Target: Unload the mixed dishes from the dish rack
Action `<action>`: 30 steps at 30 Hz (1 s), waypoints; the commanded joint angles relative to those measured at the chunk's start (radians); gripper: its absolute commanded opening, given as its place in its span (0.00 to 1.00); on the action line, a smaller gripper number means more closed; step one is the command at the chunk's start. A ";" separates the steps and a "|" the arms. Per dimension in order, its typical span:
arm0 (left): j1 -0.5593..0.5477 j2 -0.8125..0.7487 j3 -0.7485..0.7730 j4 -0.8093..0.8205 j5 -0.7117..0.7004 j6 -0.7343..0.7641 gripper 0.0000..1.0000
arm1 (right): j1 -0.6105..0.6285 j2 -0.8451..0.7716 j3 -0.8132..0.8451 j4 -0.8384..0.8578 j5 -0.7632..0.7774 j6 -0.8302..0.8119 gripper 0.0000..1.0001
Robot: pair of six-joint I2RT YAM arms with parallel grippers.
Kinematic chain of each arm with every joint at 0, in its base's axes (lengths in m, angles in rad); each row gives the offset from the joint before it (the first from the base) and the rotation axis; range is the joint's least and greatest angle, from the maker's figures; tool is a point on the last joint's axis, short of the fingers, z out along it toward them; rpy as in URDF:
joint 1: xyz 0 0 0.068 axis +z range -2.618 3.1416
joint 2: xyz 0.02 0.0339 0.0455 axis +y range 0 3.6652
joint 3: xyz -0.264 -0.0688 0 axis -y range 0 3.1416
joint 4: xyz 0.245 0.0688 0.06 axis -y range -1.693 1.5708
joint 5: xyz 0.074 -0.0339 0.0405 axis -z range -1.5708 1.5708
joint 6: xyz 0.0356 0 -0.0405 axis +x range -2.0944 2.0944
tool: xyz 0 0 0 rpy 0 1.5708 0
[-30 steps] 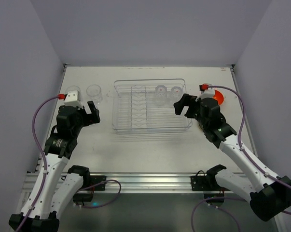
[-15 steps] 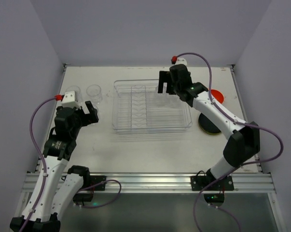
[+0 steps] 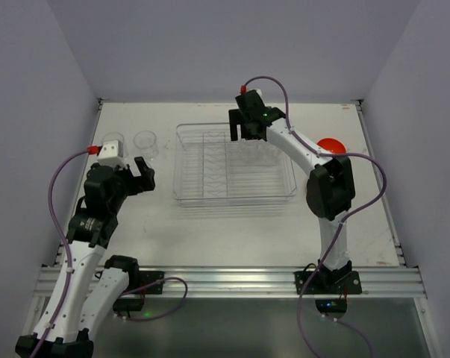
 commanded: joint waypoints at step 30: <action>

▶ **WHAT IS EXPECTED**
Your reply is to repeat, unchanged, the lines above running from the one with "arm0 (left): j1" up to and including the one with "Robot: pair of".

▶ **REPLY**
arm0 (left): j1 -0.5593..0.5477 j2 -0.8125..0.7487 j3 -0.7485..0.7730 j4 -0.8093..0.8205 j5 -0.7117..0.7004 j6 -0.7343..0.7641 gripper 0.0000..1.0000
arm1 (right): j1 -0.6105..0.6285 j2 -0.8451..0.7716 j3 -0.8132..0.8451 j4 -0.8384..0.8578 j5 -0.7632..0.7774 j6 -0.8302..0.8119 gripper 0.0000..1.0001
Robot: pair of six-joint I2RT YAM arms with parallel grippers.

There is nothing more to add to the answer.